1k Views Asked by At

The OpenCL 3.0 specification does not seem to have intrinsics/builtins for atomic addition to floating-point values, only for integral values (and that seems to have been the case in OpenCL 1.x and 2.x as well). CUDA, however, has offered floating-point atomics for a while now:

float  atomicAdd(float*  address, float  val); // since Fermi
double atomicAdd(double* address, double val); // since Pascal
__half atomicAdd(__half *address, __half val); // ?

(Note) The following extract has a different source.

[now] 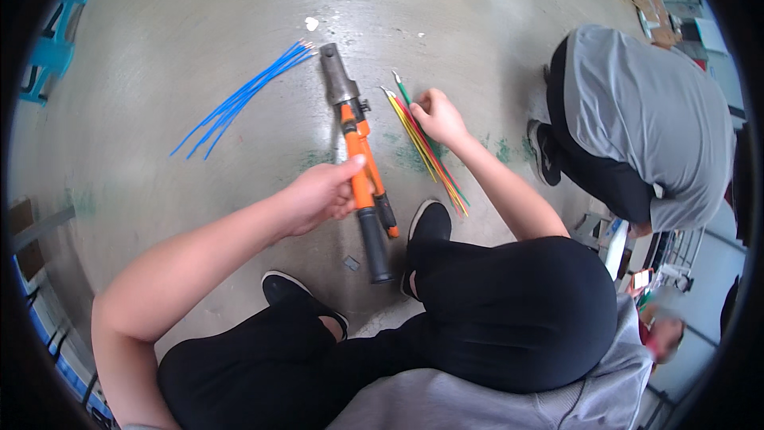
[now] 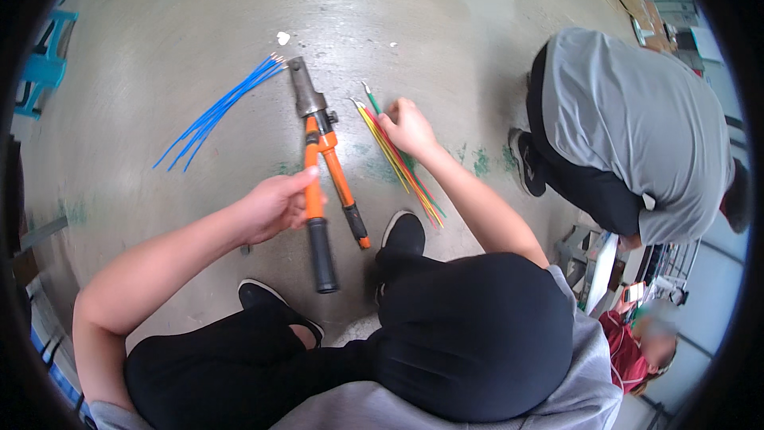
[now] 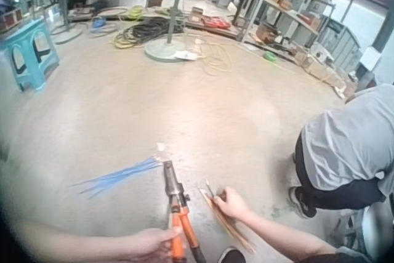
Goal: The person sits on a low stool and assembles an electrical panel by stripping red wires, inserting them into circuit breakers, and crimping terminals. They use a wire stripper and a crimping tool to prepare and secure the connections.
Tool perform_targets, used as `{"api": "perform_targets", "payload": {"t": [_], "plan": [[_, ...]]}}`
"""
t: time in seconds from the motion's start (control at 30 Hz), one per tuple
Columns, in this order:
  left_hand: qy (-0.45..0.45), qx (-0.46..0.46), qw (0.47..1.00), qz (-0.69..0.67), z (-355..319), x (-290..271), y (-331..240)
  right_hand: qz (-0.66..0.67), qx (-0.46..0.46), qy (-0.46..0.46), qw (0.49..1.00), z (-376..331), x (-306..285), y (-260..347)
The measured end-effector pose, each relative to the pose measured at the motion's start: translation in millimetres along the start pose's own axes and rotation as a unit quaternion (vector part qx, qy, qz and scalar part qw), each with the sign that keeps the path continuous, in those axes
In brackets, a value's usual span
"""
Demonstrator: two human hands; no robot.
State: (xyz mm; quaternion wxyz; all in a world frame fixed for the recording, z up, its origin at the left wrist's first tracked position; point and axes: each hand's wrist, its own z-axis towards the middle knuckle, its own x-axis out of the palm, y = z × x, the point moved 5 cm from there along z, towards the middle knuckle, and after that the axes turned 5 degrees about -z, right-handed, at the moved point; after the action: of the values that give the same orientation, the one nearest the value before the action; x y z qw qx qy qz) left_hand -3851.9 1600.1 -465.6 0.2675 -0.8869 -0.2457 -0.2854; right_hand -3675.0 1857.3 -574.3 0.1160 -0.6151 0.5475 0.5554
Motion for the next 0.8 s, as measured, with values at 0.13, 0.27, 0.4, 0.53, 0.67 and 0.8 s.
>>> {"api": "perform_targets", "payload": {"t": [0.13,0.27,0.4,0.53,0.67,0.8], "plan": [[0.059,0.024,0.998,0.017,20,19,-11,0.361,0.118,0.334,0.863,-68,-14,61],[0.163,0.088,0.957,0.223,20,29,-42,0.385,0.217,0.437,0.783,-157,-81,143],[0.097,0.088,0.836,0.534,14,-4,-59,0.287,0.263,0.363,0.846,-139,-112,103],[-0.135,0.073,0.734,0.661,7,-90,-29,0.108,0.187,0.349,0.912,-112,-126,78],[-0.233,0.186,0.628,0.719,-10,-138,15,0.083,0.175,0.359,0.913,-99,-133,83],[-0.248,0.217,0.608,0.722,-10,-145,39,0.052,0.186,0.375,0.907,-89,-134,77]]}}
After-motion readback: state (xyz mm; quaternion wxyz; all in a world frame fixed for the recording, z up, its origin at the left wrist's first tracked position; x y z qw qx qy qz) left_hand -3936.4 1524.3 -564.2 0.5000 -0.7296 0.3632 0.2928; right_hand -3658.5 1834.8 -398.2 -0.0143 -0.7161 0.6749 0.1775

Naturally, any straightforward atomic operation can be simulated with compare-and-exchange, and this is available in OpenCL. But my questions are:

  1. Does NVIDIA expose floating-point atomics in OpenCL somehow? e.g. via a vendor extension? using pragmas? implicitly?
  2. Is there a more efficient mechanism than simulation with compare-exchange, which I could consider as a substitute for floating-point atomics? For NVIDIA GPUs or generally?
2

There are 2 best solutions below

0
On BEST ANSWER

As @ProjectPhysX implied in their answer, when you compile OpenCL with NVIDIA's driver, it accepts inline PTX assembly (which is of course not at all part of OpenCL nor a recognized vendor extension). This lets you basically do anything CUDA offers you - in OpenCL; and that includes atomically adding to floating point values.

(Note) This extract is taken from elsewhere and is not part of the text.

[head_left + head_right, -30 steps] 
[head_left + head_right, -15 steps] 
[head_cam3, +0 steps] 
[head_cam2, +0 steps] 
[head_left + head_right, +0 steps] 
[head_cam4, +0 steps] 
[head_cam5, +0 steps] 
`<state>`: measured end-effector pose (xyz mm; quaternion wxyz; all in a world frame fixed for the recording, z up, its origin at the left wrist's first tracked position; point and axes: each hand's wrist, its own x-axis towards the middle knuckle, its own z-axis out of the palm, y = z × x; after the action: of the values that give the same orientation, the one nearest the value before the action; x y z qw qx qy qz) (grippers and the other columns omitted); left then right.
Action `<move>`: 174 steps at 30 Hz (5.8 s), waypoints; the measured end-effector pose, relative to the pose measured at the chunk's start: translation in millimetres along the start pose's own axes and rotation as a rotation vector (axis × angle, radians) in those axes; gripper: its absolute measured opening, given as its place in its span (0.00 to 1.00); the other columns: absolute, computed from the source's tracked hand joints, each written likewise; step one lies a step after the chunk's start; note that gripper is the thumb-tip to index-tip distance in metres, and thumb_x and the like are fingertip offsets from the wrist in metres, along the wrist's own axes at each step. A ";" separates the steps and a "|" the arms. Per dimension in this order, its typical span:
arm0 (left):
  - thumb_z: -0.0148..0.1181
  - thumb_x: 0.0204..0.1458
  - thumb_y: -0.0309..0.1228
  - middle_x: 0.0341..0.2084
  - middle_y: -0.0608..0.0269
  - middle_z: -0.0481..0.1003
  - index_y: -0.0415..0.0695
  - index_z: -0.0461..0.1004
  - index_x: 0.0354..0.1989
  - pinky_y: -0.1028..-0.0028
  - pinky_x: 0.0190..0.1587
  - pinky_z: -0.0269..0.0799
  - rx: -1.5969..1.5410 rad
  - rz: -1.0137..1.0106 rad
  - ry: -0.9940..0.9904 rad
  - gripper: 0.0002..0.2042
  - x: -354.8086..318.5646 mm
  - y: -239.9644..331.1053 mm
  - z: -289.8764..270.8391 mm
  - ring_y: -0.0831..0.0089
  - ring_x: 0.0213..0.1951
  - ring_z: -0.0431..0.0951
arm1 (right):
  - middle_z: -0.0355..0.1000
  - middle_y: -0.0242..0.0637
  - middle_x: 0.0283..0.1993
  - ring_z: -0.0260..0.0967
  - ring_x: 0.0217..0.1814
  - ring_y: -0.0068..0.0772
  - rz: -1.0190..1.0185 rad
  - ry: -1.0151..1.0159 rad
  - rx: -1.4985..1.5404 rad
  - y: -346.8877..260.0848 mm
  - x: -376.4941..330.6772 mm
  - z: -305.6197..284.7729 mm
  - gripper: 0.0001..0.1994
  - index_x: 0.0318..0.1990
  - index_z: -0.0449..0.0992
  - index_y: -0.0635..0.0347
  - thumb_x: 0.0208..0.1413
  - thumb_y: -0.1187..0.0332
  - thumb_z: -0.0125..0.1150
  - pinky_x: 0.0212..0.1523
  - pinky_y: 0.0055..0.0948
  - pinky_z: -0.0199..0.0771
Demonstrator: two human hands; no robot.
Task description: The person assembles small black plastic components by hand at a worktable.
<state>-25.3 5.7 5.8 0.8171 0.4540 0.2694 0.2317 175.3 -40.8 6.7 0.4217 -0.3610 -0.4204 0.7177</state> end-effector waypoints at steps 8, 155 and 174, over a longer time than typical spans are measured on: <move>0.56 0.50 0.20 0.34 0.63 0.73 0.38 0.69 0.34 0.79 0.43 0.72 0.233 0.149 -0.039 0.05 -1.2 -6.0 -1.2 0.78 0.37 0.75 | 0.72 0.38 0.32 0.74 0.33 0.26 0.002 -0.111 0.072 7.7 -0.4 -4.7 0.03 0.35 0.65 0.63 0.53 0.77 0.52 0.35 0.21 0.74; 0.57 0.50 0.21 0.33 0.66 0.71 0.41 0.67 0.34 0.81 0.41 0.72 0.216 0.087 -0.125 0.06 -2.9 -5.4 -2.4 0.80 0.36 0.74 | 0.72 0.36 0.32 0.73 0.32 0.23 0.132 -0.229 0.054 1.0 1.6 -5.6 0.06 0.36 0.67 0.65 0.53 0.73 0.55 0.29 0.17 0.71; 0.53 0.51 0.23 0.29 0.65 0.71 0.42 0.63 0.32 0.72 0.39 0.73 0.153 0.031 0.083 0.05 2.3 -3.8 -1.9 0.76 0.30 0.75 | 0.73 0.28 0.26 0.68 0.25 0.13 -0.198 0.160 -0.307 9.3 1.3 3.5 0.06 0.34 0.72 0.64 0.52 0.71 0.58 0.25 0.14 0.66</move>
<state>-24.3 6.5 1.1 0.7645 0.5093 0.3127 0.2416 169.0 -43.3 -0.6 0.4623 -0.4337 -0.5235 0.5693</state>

So, here are wrapper functions for atomically adding to single-precision (32-bit) floating point values in global and in local memory:

float atomic_add_float_global(__global float* p, float val)
{
    float prev;
    asm volatile(
        "atom.global.add.f32 %0, [%1], %2;" 
        : "=f"(prev) 
        : "l"(p) , "f"(val) 
        : "memory" 
    );
    return prev;
}

float atomic_add_float_local(__local float* p, float val)
{
    float prev;
    // Remember "local" in OpenCL means the same as "shared" in CUDA.
    asm volatile(
        "atom.shared.add.f32 %0, [%1], %2;"
        : "=f"(prev) 
        : "l"(p) , "f"(val) 
        : "memory" 
    );
    return prev;
}

One could also perhaps tweak this by checking whether the OpenCL driver is NVIDIA's, in which case the inline assembly is used, or non-NVIDIA, in which the atomic-compare-exchange implementation is used.

1
On

Native foating-point atomics are a much desired extension for OpenCL 3.0. As of right now, they are still not available.

  1. The only possible way would be to use inline PTX.
  2. No. The implementation with atomic compare-exchange for FP32 and FP64 is currently state-of-the-art and there is no known better way.

UPDATE June 2022: Floating-point atomics are being added to the OpenCL 3.0 standard but adoption by hardware vendors might still take some time.